Author : James Thomson
Publisher :
Page : 162 pages
File Size : 25,69 MB
Release : 1892
Category : English poetry
ISBN :
Author : Judith Walkowitz
Publisher : Yale University Press
Page : 629 pages
File Size : 19,56 MB
Release : 2012-05-15
Category : History
ISBN : 0300183682
London's Soho district underwent a spectacular transformation between the late Victorian era and the end of the Second World War: its fin-de-siècle buildings and dark streets infamous for sex, crime, political disloyalty, and ethnic diversity became a center of culinary and cultural tourism servicing patrons of nearby shops and theaters.

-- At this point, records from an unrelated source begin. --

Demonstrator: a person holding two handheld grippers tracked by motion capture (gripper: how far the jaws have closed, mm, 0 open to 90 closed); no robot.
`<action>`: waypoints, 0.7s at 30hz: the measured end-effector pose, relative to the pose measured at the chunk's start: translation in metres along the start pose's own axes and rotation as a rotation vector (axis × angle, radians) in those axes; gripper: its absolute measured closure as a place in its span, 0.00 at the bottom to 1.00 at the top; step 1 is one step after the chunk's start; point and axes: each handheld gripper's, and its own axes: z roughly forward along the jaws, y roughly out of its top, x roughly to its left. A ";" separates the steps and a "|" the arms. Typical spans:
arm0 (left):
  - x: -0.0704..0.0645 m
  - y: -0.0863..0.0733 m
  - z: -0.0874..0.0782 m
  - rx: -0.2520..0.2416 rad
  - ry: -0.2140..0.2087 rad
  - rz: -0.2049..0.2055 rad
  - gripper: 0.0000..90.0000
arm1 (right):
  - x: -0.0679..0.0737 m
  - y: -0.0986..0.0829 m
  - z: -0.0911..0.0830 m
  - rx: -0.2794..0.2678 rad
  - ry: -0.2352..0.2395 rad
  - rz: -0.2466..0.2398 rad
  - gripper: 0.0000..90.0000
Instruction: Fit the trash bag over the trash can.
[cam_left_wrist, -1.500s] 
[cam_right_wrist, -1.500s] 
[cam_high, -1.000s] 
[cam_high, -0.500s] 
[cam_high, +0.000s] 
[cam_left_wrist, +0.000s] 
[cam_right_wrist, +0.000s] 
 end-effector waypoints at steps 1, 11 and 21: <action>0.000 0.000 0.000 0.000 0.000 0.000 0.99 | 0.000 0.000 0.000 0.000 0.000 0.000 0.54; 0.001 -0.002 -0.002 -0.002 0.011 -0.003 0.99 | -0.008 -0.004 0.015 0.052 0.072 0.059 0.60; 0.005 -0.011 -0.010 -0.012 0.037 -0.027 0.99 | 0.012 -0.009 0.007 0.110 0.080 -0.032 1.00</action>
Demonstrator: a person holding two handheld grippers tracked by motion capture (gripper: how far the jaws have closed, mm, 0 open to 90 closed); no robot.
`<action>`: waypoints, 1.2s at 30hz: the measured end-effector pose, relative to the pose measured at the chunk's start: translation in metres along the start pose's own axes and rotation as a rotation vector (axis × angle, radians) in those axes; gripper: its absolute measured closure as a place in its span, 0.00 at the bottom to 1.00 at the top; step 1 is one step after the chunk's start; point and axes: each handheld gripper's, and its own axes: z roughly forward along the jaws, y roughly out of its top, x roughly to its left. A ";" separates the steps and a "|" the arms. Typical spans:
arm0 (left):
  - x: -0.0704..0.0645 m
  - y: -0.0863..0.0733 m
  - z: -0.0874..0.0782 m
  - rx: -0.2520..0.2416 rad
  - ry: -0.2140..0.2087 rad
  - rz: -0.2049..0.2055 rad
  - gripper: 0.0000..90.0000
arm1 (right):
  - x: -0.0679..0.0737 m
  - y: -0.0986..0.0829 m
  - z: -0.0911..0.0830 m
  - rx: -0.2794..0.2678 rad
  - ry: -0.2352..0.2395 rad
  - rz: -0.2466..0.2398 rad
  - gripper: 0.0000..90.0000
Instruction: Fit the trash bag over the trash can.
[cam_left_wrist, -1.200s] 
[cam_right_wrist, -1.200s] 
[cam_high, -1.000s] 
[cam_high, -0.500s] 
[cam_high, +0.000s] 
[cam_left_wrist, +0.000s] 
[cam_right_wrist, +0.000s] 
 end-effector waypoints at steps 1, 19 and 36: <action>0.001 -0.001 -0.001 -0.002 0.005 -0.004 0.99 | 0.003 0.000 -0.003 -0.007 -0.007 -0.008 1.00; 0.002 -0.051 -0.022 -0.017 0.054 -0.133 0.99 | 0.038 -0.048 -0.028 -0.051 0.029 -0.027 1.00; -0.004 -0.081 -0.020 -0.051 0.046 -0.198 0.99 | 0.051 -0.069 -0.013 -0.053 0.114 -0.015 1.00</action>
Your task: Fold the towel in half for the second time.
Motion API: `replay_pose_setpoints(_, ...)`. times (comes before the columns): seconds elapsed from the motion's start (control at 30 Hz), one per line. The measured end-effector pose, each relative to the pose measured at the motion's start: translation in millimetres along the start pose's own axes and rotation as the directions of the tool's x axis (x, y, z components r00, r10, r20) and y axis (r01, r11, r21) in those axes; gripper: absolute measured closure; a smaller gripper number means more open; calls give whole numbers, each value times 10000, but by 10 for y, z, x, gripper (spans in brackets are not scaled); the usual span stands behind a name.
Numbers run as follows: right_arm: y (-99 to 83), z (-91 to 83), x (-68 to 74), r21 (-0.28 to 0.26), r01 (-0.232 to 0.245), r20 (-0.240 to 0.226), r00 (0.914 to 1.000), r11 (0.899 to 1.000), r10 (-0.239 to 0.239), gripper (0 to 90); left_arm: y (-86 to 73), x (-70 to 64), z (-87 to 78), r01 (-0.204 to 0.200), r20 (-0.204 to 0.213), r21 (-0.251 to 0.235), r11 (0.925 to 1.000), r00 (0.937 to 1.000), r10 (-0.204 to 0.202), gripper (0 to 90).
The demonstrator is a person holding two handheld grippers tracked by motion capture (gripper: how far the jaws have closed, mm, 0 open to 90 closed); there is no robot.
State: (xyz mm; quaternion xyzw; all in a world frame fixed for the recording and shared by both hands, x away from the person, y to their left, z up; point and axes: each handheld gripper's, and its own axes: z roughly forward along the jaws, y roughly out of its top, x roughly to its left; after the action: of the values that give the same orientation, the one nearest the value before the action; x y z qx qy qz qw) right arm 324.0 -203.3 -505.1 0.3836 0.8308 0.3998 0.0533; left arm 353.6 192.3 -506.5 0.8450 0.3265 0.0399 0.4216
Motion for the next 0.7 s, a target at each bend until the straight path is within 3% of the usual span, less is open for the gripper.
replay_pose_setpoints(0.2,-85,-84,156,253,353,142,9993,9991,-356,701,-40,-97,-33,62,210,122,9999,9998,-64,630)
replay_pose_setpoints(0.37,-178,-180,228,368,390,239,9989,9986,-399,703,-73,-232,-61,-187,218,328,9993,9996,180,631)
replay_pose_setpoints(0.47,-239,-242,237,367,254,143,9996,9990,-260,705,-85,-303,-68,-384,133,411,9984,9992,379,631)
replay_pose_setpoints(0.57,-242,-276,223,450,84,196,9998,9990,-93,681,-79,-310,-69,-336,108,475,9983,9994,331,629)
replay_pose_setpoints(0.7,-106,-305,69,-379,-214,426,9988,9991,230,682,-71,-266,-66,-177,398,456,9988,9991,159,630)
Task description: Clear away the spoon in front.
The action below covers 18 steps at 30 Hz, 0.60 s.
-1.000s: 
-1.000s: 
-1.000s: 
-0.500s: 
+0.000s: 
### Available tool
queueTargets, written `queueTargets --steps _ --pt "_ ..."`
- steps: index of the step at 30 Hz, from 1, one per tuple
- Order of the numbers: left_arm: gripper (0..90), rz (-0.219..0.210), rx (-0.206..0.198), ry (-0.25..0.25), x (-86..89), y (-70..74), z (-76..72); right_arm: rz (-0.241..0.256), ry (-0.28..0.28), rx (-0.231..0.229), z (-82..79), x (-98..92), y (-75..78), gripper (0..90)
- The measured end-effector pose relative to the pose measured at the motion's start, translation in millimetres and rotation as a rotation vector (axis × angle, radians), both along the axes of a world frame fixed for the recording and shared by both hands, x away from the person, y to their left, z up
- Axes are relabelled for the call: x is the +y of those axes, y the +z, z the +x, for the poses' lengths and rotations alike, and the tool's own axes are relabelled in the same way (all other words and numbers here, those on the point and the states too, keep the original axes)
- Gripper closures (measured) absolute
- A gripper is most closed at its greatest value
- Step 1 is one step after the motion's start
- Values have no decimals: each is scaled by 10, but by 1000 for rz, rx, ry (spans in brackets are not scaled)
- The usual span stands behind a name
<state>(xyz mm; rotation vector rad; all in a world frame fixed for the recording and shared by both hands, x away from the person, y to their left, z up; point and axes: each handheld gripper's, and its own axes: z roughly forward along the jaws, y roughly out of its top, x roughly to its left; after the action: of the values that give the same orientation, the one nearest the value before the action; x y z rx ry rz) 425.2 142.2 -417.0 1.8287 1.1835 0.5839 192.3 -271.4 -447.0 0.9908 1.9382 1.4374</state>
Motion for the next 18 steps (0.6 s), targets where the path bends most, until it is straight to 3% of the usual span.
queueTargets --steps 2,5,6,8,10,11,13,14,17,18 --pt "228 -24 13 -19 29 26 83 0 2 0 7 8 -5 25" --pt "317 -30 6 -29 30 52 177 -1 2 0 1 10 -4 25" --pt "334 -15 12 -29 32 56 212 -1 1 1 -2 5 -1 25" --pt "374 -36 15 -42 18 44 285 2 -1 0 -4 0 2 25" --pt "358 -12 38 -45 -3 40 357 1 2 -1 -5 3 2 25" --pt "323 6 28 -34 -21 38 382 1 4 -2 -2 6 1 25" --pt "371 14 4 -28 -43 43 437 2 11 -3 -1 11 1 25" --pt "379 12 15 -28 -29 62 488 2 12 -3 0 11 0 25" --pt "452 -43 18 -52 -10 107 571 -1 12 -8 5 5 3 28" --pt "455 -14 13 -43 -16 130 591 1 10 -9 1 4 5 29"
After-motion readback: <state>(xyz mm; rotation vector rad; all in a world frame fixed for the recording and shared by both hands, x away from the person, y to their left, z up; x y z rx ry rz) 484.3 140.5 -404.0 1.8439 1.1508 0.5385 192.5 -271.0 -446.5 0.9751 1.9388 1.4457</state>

Indulgences for the privileged and the upwardly mobile edged a dangerous, transgressive space imagined to be "outside" the nation. Treating Soho as exceptional, but also representative of London's urban transformation, Judith Walkowitz shows how the area's foreignness, liminality, and porousness were key to the explosion of culture and development of modernity in the first half of the twentieth century. She draws on a vast and unusual range of sources to stitch together a rich patchwork quilt of vivid stories and unforgettable characters, revealing how Soho became a showcase for a new cosmopolitan identity.